━━━━━ DATA SHOWN
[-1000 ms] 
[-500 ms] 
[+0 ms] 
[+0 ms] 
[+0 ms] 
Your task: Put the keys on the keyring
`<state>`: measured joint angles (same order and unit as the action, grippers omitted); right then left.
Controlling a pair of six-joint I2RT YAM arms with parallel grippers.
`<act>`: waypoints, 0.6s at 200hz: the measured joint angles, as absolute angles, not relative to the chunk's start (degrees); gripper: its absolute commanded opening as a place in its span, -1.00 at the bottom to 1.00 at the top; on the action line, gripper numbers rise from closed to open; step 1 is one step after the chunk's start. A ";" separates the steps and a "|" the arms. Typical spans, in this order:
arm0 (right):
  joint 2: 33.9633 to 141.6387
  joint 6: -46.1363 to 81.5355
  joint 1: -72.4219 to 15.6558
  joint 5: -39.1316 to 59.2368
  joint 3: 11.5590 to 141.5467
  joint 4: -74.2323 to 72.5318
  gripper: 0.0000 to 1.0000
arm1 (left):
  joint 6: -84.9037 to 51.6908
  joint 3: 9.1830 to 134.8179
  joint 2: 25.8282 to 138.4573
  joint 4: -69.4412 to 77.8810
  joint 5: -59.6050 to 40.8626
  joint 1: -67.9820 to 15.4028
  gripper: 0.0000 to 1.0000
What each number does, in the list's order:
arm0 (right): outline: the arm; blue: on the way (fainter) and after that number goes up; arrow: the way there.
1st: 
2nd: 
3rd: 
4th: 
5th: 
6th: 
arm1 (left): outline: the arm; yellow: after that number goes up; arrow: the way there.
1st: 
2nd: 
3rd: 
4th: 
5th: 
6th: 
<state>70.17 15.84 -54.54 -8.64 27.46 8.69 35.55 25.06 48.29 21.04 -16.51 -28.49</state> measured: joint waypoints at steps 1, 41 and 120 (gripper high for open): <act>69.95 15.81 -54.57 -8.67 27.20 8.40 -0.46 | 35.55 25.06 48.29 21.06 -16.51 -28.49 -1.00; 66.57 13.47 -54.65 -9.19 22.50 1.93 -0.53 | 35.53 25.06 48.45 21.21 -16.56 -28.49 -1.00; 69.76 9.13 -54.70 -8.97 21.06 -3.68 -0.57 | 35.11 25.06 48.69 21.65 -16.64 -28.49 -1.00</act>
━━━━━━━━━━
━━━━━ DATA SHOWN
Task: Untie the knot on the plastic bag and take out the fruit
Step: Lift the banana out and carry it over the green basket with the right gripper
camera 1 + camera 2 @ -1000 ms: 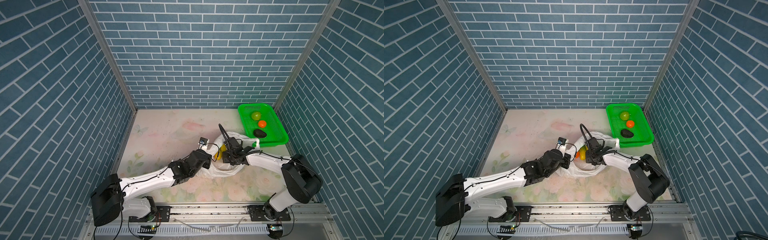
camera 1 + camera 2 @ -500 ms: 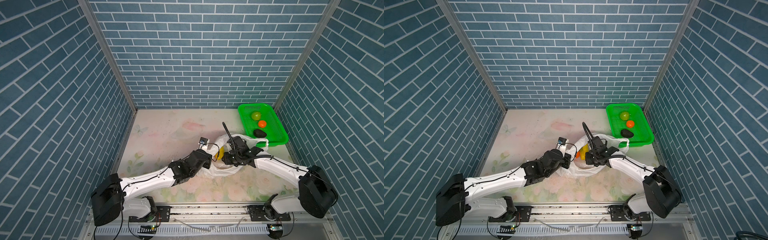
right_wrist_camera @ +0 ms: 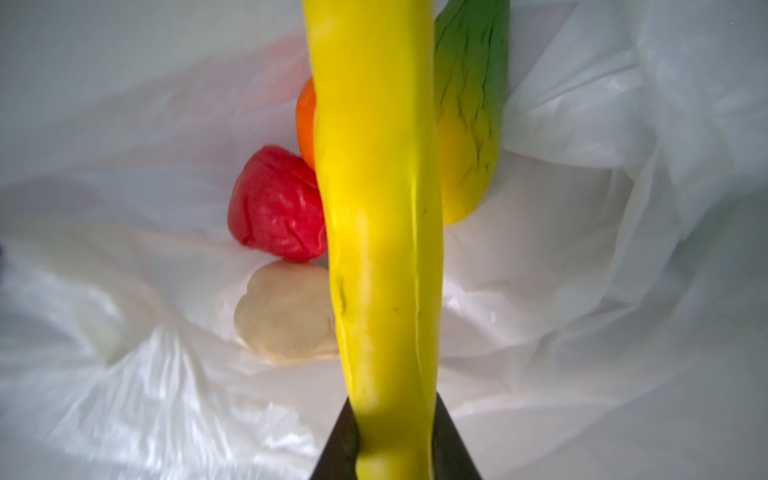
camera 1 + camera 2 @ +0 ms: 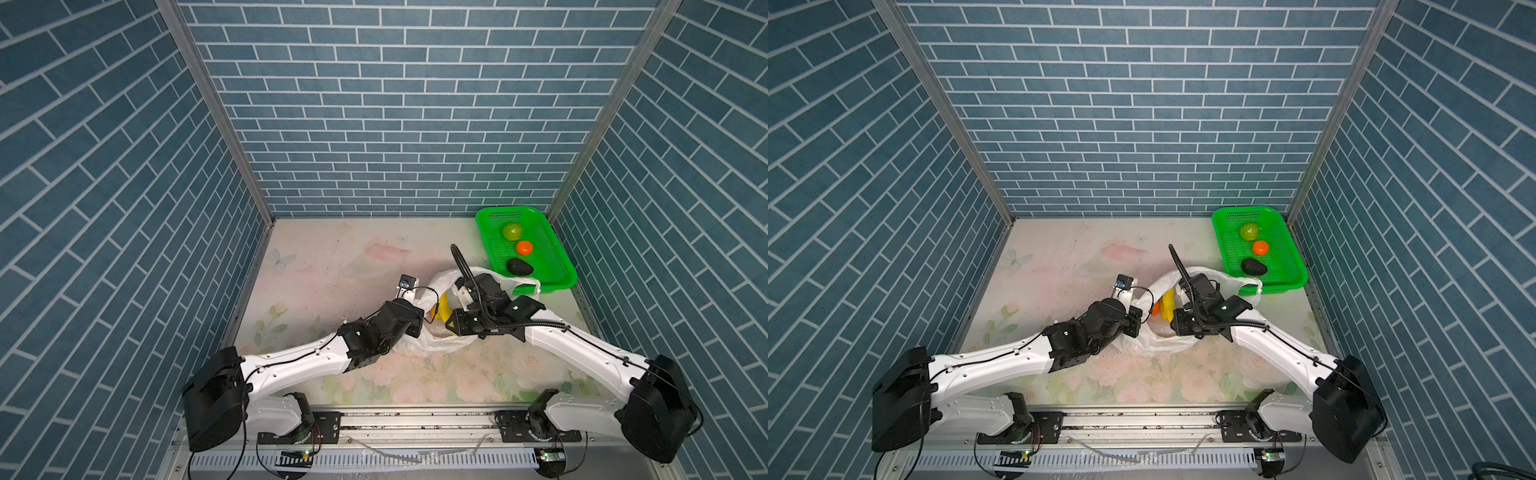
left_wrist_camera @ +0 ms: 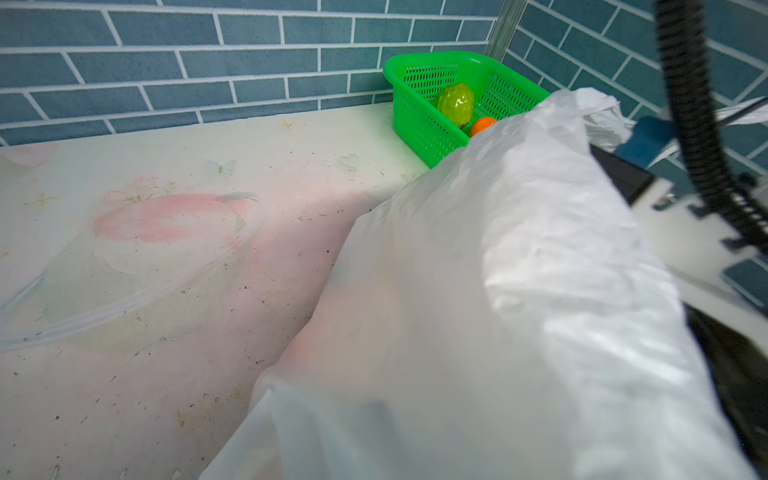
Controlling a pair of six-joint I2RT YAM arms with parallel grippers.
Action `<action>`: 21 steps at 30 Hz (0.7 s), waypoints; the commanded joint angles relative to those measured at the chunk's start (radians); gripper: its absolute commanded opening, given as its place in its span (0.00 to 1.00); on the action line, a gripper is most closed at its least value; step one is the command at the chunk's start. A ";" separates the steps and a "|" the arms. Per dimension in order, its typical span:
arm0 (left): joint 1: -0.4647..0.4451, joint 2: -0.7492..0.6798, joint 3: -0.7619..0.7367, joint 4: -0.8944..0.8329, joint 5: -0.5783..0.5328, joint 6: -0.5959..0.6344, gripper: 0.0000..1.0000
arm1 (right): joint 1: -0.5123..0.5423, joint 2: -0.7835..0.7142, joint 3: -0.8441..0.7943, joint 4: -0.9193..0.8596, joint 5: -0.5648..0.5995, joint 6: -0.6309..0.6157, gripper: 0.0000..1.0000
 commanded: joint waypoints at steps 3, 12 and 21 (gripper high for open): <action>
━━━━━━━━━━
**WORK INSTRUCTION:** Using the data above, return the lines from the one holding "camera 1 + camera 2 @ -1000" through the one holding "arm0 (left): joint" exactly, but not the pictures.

**YOUR SOLUTION:**
camera 1 + camera 2 @ -1000 ms: 
camera 1 + camera 2 @ -500 ms: 
right_wrist_camera @ +0 ms: 
camera 1 + camera 2 @ +0 ms: 
left_wrist_camera @ +0 ms: 
Controlling a pair of six-joint I2RT YAM arms with parallel grippers.
Action `<action>`: 21 steps at 30 Hz (0.7 s), waypoints; the commanded joint angles relative to those measured at the chunk's start (radians); gripper: its absolute commanded opening, given as its place in its span (0.00 to 1.00); on the action line, a gripper is most closed at its least value; step one is the command at the chunk's start. A ";" separates the steps and a "|" the arms. Per dimension in order, its typical span:
arm0 (left): joint 1: -0.4647..0.4451, joint 2: -0.7492..0.6798, joint 3: -0.7619..0.7367, joint 4: -0.8944..0.8329, joint 5: -0.5783..0.5328, joint 6: -0.5959..0.6344, gripper: 0.0000..1.0000

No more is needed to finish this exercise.